- _Required action_
Please copy every record below exactly, but leave the pictures out.

- _Records contained in a dataset_
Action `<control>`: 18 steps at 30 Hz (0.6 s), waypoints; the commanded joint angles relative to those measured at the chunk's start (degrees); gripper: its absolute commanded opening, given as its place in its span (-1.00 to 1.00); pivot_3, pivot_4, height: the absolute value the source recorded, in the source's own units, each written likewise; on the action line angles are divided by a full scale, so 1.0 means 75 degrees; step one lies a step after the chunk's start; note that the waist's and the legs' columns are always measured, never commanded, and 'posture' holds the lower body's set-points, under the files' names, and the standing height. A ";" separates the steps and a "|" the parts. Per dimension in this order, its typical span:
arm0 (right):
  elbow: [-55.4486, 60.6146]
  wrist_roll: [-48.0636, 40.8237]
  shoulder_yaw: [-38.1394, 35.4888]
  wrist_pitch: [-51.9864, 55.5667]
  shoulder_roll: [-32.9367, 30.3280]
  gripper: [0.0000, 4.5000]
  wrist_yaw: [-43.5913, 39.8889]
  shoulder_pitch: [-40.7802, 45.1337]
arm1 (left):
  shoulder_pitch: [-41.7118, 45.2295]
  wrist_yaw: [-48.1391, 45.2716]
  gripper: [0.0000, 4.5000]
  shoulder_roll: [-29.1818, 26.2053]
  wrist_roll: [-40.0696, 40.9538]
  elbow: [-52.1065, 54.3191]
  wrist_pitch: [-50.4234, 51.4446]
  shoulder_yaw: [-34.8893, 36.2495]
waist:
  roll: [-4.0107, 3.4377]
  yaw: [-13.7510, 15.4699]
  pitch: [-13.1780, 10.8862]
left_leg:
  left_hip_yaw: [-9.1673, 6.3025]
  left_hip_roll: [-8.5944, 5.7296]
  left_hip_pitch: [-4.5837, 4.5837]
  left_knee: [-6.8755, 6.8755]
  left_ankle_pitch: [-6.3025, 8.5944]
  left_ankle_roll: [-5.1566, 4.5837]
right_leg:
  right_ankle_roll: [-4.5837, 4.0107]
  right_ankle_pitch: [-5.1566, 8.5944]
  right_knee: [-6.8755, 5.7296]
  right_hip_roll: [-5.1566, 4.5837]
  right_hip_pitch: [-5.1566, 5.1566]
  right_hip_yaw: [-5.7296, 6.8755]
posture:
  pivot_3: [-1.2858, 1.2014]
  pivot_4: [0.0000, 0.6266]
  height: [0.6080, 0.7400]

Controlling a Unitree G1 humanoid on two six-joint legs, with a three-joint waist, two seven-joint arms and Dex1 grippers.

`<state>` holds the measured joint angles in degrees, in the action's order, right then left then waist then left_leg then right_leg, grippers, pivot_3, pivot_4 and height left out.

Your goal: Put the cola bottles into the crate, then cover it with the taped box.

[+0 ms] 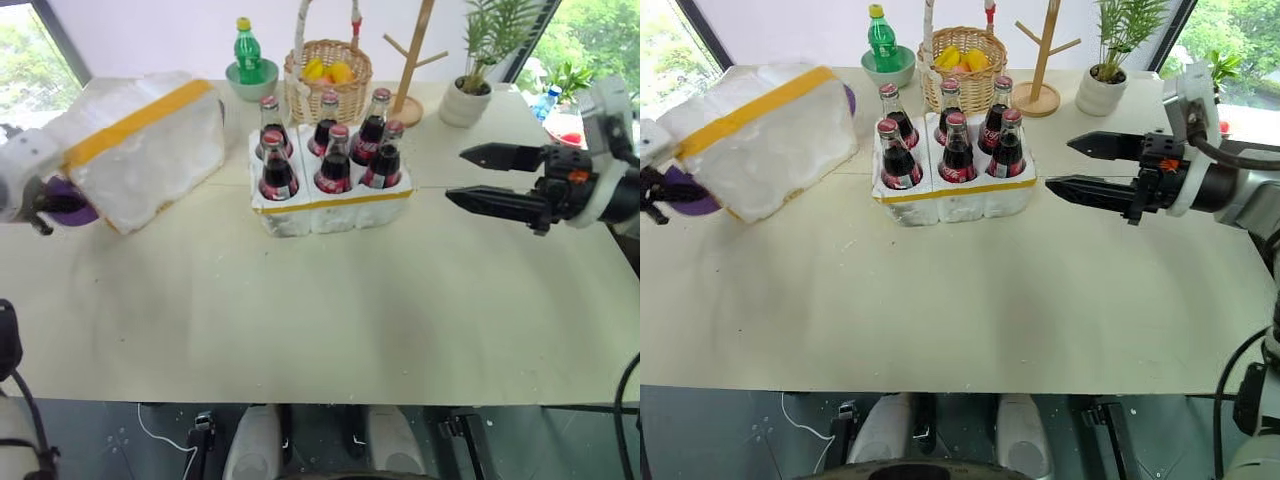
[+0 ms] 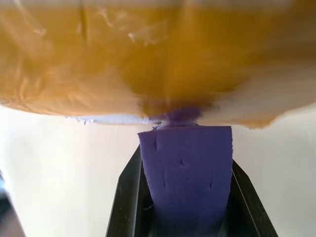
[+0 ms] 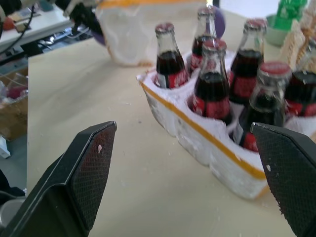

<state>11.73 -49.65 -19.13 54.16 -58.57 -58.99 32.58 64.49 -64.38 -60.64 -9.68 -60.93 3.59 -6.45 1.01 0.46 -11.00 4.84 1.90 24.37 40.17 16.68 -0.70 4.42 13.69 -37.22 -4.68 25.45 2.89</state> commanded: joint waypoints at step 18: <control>0.0375 -0.0461 -0.0906 0.0099 -0.0113 1.00 0.0684 -0.0783 | -0.1226 0.3843 -0.87 0.1295 -0.2316 0.6627 -0.1630 -0.0368 | -0.0002 0.0014 0.0005 | 0.0015 -0.0010 -0.0027 -0.0002 -0.0004 0.0004 | 0.0013 -0.0009 -0.0001 0.0015 -0.0013 -0.0024 | 0.03 -0.52 1.00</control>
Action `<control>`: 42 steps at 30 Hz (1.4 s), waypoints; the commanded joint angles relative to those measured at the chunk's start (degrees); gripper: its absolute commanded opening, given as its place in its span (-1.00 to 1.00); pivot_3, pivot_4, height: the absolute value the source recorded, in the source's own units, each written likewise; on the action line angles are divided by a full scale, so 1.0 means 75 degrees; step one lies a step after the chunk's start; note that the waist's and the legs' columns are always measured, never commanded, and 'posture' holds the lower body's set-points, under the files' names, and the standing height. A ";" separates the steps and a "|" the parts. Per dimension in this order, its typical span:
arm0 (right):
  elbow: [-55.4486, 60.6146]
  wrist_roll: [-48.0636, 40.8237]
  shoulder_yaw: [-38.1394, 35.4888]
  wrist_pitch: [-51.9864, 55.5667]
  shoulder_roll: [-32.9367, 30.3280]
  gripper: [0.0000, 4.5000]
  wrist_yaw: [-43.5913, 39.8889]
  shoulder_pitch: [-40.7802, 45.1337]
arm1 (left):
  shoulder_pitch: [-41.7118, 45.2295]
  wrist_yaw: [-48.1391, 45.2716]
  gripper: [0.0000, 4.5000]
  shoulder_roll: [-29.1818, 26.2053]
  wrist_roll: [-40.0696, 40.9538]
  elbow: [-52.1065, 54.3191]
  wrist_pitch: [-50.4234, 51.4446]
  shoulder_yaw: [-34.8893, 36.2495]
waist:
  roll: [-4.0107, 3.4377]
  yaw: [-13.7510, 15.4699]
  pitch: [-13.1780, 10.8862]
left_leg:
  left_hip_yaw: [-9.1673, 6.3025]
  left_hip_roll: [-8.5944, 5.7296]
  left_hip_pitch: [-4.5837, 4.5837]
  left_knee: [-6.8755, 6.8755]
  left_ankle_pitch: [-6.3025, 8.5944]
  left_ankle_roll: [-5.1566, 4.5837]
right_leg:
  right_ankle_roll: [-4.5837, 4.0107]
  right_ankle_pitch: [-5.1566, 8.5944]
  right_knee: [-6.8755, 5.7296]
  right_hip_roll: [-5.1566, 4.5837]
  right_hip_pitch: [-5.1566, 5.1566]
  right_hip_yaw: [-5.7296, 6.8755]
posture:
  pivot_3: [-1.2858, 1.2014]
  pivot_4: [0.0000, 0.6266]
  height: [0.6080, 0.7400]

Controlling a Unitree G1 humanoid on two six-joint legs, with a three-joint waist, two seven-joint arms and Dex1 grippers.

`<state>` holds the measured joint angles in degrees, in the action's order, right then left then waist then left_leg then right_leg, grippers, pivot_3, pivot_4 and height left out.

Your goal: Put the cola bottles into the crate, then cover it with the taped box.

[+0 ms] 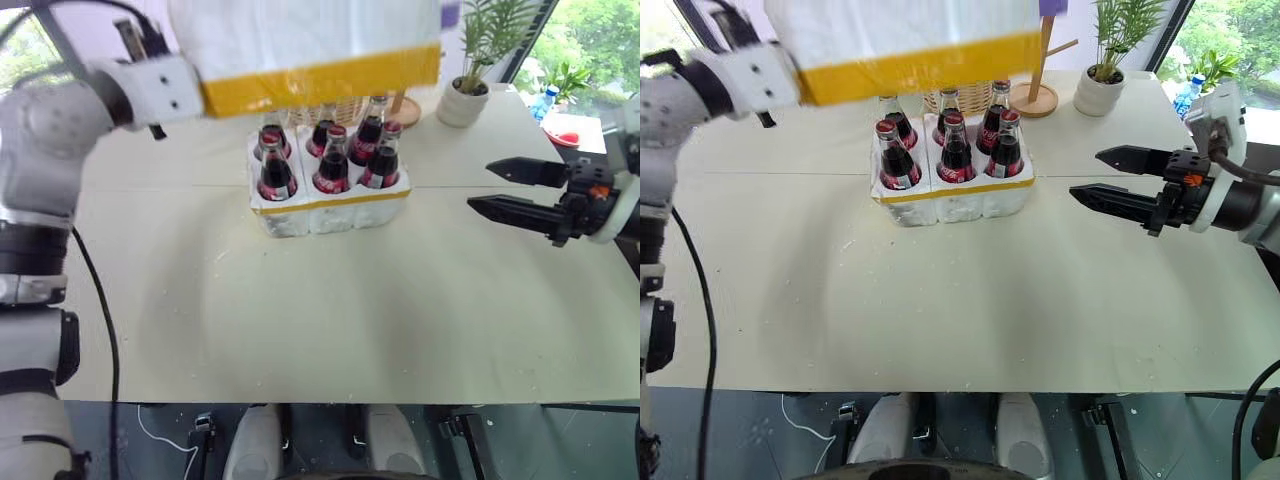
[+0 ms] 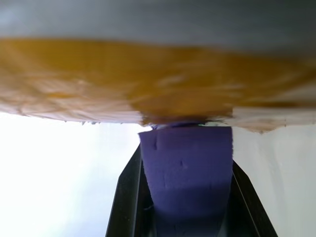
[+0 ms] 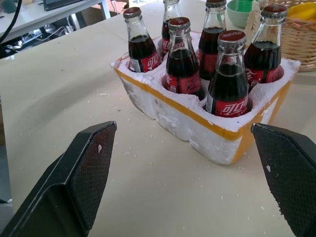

- _Expected answer_
Action `<control>`: 18 steps at 30 Hz (0.6 s), waypoints; the commanded joint angles relative to those measured at the chunk's start (degrees); gripper: its absolute commanded opening, given as its place in its span (-1.00 to 1.00); pivot_3, pivot_4, height: the absolute value the source recorded, in the source's own units, each written likewise; on the action line angles are divided by a full scale, so 1.0 means 75 degrees; step one lies a step after the chunk's start; note that the waist's and the legs' columns are always measured, never commanded, and 'posture' holds the lower body's set-points, under the files' names, and the standing height. A ";" separates the steps and a "|" the parts. Per dimension in this order, its typical span:
arm0 (right):
  elbow: [-55.4486, 60.6146]
  wrist_roll: [-48.0636, 40.8237]
  shoulder_yaw: [-38.1394, 35.4888]
  wrist_pitch: [-51.9864, 55.5667]
  shoulder_roll: [-32.9367, 30.3280]
  gripper: [0.0000, 4.5000]
  wrist_yaw: [-43.5913, 39.8889]
  shoulder_pitch: [-40.7802, 45.1337]
arm1 (left):
  shoulder_pitch: [-41.7118, 45.2295]
  wrist_yaw: [-48.1391, 45.2716]
  gripper: [0.0000, 4.5000]
  shoulder_roll: [-29.1818, 26.2053]
  wrist_roll: [-40.0696, 40.9538]
  elbow: [-52.1065, 54.3191]
  wrist_pitch: [-50.4234, 51.4446]
  shoulder_yaw: [-34.8893, 36.2495]
waist:
  roll: [-4.0107, 3.4377]
  yaw: [-13.7510, 15.4699]
  pitch: [-13.1780, 10.8862]
left_leg:
  left_hip_yaw: [-9.1673, 6.3025]
  left_hip_roll: [-8.5944, 5.7296]
  left_hip_pitch: [-4.5837, 4.5837]
  left_knee: [-6.8755, 6.8755]
  left_ankle_pitch: [-6.3025, 8.5944]
  left_ankle_roll: [-5.1566, 4.5837]
right_leg:
  right_ankle_roll: [-4.5837, 4.0107]
  right_ankle_pitch: [-5.1566, 8.5944]
  right_knee: [-6.8755, 5.7296]
  right_hip_roll: [-5.1566, 4.5837]
  right_hip_pitch: [-5.1566, 5.1566]
  right_hip_yaw: [-5.7296, 6.8755]
posture:
  pivot_3: [-1.2858, 1.2014]
  pivot_4: [0.0000, 0.6266]
  height: [0.6080, 0.7400]

Controlling a Unitree G1 humanoid on two six-joint legs, with a three-joint waist, two seven-joint arms and Dex1 grippers.

`<state>` holds the measured joint angles in degrees, in the action's order, right then left then waist then left_leg then right_leg, grippers, pivot_3, pivot_4 and height left out.

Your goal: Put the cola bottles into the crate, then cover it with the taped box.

[+0 ms] 
[+0 ms] 
[+0 ms] 

<state>11.73 -49.65 -19.13 54.16 -58.57 -58.99 32.58 64.49 -64.38 -60.64 -9.68 -60.93 3.59 -6.45 1.01 0.46 -11.00 4.84 1.90 24.37 40.17 16.68 -0.70 4.42 13.69 -37.22 -4.68 25.45 2.89</state> commanded: joint waypoints at step 18: <control>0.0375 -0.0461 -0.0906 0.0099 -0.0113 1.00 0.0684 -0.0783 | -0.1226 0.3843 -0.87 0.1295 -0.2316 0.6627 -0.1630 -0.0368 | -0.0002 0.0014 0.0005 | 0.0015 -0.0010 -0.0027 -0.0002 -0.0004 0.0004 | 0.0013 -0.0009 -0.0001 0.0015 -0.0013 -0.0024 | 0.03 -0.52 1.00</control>
Action `<control>`: 42 steps at 30 Hz (1.4 s), waypoints; the commanded joint angles relative to those measured at the chunk's start (degrees); gripper: its absolute commanded opening, given as its place in its span (-1.00 to 1.00); pivot_3, pivot_4, height: the absolute value the source recorded, in the source's own units, each written likewise; on the action line angles are divided by a full scale, so 1.0 means 75 degrees; step one lies a step after the chunk's start; note that the waist's and the legs' columns are always measured, never commanded, and 'posture' holds the lower body's set-points, under the files' names, and the standing height. A ";" separates the steps and a "|" the parts. Per dimension in this order, its typical span:
arm0 (right):
  elbow: [-55.4486, 60.6146]
  wrist_roll: [-48.0636, 40.8237]
  shoulder_yaw: [-38.1394, 35.4888]
  wrist_pitch: [-51.9864, 55.5667]
  shoulder_roll: [-32.9367, 30.3280]
  gripper: [0.0000, 4.5000]
  wrist_yaw: [-43.5913, 39.8889]
  shoulder_pitch: [-40.7802, 45.1337]
arm1 (left):
  shoulder_pitch: [-41.7118, 45.2295]
  wrist_yaw: [-48.1391, 45.2716]
  gripper: [0.0000, 4.5000]
  shoulder_roll: [-29.1818, 26.2053]
  wrist_roll: [-40.0696, 40.9538]
  elbow: [-52.1065, 54.3191]
  wrist_pitch: [-50.4234, 51.4446]
  shoulder_yaw: [-34.8893, 36.2495]
waist:
  roll: [-4.0107, 3.4377]
  yaw: [-13.7510, 15.4699]
  pitch: [-13.1780, 10.8862]
left_leg:
  left_hip_yaw: [-9.1673, 6.3025]
  left_hip_roll: [-8.5944, 5.7296]
  left_hip_pitch: [-4.5837, 4.5837]
  left_knee: [-6.8755, 6.8755]
  left_ankle_pitch: [-6.3025, 8.5944]
  left_ankle_roll: [-5.1566, 4.5837]
right_leg:
  right_ankle_roll: [-4.5837, 4.0107]
  right_ankle_pitch: [-5.1566, 8.5944]
  right_knee: [-6.8755, 5.7296]
  right_hip_roll: [-5.1566, 4.5837]
  right_hip_pitch: [-5.1566, 5.1566]
  right_hip_yaw: [-5.7296, 6.8755]
posture:
  pivot_3: [-1.2858, 1.2014]
  pivot_4: [0.0000, 0.6266]
  height: [0.6080, 0.7400]

Controlling a Unitree G1 humanoid on two six-joint legs, with a three-joint waist, two seven-joint arms and Dex1 grippers.

`<state>` holds the measured joint angles in degrees, in the action's order, right then left then waist then left_leg then right_leg, grippers, pivot_3, pivot_4 and height left out.

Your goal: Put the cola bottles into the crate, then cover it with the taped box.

[+0 ms] 
[+0 ms] 
[+0 ms] 

That finishes the exercise, with nothing more to add.